“Io vincevo tutto con la Juve, lasciavo la Nazionale a Zenga” “Errori? Ne ho fatti due o tre, non di più... Ora ve li racconto”

Prendere o lasciare, non c’è storia. Stefano Tacconi è sempre stato così, matto al punto giusto per essere davvero un grande portiere, come dovevano essere i numeri 1 di ieri. Un kamikaze, spettacolare, schietto, a volte persino troppo e forse questo qualcosa gli ha tolto. “Non lo so, non me ne frega niente”, dice. “Io ero fatto così e non avrei voluto essere diverso. Ho giocato nella Juve, ho giocato in Nazionale, ho vinto molto, quasi tutto quello che c’è da vincere nel calcio. Che cosa posso pretendere di più?”.
La Nazionale, magari. Non che lui e Zenga fossero nemici, sia chiaro. Ma neanche che andassero d’amore e d’accordo. Perchè di portieri, in una squadra, ne gioca uno solo e in quella Nazionale, giocava quasi sempre Zenga. “Lui giocava in Nazionale, io vincevo tutto con la Juve. E lui rosicava per questo. No, non farei cambio, io col mio carattere ho fatto la mia strada, ho scelto di essere me stesso, anche a costo di rimetterci, a volte. Ma sono in pace con la mia coscienza. Certo, magari al Mondiale del ’90 potevo esserci io…”.

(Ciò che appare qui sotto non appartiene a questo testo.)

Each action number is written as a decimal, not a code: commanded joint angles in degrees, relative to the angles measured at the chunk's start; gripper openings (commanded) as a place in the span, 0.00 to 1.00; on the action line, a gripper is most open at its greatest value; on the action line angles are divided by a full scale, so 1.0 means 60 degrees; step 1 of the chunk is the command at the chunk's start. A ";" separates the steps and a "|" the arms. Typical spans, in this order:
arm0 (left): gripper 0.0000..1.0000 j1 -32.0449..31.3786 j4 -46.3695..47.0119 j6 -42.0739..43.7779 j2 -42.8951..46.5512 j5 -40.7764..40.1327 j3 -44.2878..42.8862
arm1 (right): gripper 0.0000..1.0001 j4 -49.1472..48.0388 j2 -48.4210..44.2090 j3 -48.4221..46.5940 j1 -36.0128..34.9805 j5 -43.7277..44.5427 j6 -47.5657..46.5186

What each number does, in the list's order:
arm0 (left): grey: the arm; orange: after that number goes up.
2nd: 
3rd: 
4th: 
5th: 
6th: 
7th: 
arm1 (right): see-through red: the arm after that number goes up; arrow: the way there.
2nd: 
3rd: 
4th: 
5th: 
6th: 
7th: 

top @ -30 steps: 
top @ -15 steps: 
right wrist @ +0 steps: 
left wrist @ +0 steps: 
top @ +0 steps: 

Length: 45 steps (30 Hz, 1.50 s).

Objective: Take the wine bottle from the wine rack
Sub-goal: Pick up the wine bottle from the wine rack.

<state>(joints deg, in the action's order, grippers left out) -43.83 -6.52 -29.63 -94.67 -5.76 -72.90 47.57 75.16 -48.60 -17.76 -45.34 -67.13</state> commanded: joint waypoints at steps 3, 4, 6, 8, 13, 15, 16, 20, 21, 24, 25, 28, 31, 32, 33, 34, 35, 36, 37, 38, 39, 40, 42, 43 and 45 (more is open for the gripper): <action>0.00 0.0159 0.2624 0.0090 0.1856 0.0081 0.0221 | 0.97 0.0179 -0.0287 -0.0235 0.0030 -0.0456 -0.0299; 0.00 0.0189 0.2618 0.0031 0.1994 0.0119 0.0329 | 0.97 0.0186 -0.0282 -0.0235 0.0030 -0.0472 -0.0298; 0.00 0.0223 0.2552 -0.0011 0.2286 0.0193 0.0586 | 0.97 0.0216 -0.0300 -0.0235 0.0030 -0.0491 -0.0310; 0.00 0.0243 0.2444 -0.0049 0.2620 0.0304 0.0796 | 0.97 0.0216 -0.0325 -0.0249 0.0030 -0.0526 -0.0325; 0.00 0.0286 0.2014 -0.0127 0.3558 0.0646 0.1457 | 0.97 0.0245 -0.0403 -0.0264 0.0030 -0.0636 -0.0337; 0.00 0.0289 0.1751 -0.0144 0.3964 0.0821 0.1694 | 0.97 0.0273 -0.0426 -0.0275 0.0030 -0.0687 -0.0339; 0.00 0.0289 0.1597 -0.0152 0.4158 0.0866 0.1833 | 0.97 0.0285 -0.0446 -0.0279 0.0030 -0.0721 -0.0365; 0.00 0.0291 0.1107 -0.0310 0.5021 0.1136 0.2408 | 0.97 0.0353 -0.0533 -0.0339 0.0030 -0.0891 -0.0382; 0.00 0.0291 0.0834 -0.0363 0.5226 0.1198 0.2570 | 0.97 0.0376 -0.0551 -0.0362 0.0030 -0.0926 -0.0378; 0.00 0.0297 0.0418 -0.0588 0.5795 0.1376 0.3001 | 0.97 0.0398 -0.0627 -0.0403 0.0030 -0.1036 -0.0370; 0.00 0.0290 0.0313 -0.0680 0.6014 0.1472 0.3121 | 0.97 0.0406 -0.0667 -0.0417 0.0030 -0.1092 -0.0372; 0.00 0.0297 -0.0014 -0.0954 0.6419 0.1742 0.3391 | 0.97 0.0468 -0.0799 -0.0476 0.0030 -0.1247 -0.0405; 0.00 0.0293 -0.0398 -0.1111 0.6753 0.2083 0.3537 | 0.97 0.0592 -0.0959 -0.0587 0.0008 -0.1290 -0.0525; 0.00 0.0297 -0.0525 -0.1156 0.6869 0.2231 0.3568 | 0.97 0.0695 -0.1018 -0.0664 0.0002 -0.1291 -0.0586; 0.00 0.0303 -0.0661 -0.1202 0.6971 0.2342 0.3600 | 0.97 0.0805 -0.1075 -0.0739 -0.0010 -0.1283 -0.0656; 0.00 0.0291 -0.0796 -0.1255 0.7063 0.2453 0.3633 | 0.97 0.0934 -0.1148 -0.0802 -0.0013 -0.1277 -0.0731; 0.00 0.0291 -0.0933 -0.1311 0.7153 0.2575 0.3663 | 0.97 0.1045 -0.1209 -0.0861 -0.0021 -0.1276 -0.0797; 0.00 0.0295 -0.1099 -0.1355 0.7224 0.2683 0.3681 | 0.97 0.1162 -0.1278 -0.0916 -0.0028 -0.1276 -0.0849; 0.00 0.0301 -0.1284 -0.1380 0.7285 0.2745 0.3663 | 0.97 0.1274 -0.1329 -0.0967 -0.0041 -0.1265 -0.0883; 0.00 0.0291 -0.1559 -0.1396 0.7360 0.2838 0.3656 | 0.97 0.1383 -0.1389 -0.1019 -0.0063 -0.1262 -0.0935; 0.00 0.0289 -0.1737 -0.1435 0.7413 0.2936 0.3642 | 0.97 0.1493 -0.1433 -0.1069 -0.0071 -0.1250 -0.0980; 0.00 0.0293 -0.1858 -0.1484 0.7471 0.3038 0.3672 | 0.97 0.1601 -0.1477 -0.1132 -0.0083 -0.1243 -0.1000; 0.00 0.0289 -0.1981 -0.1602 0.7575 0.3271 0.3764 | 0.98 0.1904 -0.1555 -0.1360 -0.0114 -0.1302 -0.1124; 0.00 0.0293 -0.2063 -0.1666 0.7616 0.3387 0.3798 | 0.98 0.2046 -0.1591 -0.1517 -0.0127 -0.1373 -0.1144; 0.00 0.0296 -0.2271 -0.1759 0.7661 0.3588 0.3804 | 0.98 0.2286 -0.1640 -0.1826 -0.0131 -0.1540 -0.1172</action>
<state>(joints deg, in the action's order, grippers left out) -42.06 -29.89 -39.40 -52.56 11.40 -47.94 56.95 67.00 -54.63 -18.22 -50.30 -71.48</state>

E magari, aggiunge qualcuno, non avremmo preso il gol di Caniggia, con l’Argentina e forse saremmo qui a parlare di un’altra storia. “Pazienza, doveva andare così…”.
Oddio, di errori, ne avrà pure commesso anche Tacconi, no? “Pochi, ne ricordo due soli” taglia corto, spregiudicato come sempre. Il primo, col Barcellone, mi fece gol Archibald, sul primo palo. Per fortuna, che quella fu la “notte di Pacione”, che sbagliò un paio di gol clamorosi e così nessuno si ricordò il mio errore, Finì
1-1, fummo eliminati dalla Coppa. Il secondo? Nella finale di Coppa delle Coppe,
col Porto. Il tiro mi rimbalzò davanti, prese la calce che c’era sulla linea, si alzò, io ero già a terra per prenderlo e la palla mi scavalcò. Lì, mi salvò Vignola, che aveva già segnato e poi fece l’assist a Boniek per il secondo gol. Vincemmo 2-1, anche lì, il mio errore non fu decisivo. Vignola? Un amico, fin dai tempi dell’ Avellino. Del terremoto. Delle speranza di ragazzi. Ah, poi un altro gol strano, su tiro di Renica. Campo bagnato, la palla mi scivola in mezzo alle gambe. Qualche giorno dopo Boniperti mi chiama in sede e mi mostra la foto del gol. Guarda qua…”
C’era anche all’Heysel, Tacconi. “Doveva essere una festa, è diventata una macchia che nessuno cancellerà mai. E a chi dice che avremmo dovuto comportarci in altra maniera rispondo che avrei voluto vedere chiunque, in quella situazione. Sapevamo e non sapevamo, nessuno ci aveva raccontato la verità. Ma la società non voleva giocare, fummo costretti a farlo. E non è vero che ci comportammo come se fosse stata una partita normale. Non lo era, non poteva esserlo. Giocammo solo perchè non c’erano alternative”. Qualche tempo dopo, la società lo mandò assieme a Platini, “…a visitare i feriti. A portare la nostra vicinanza, la nostra solidarietà. Nessuno di noi, nessuno di chi c’era quella sera, ha mai pensato a quella Coppa con l’anima serena. Quella sera resta per tutti un’ombra maledetta”.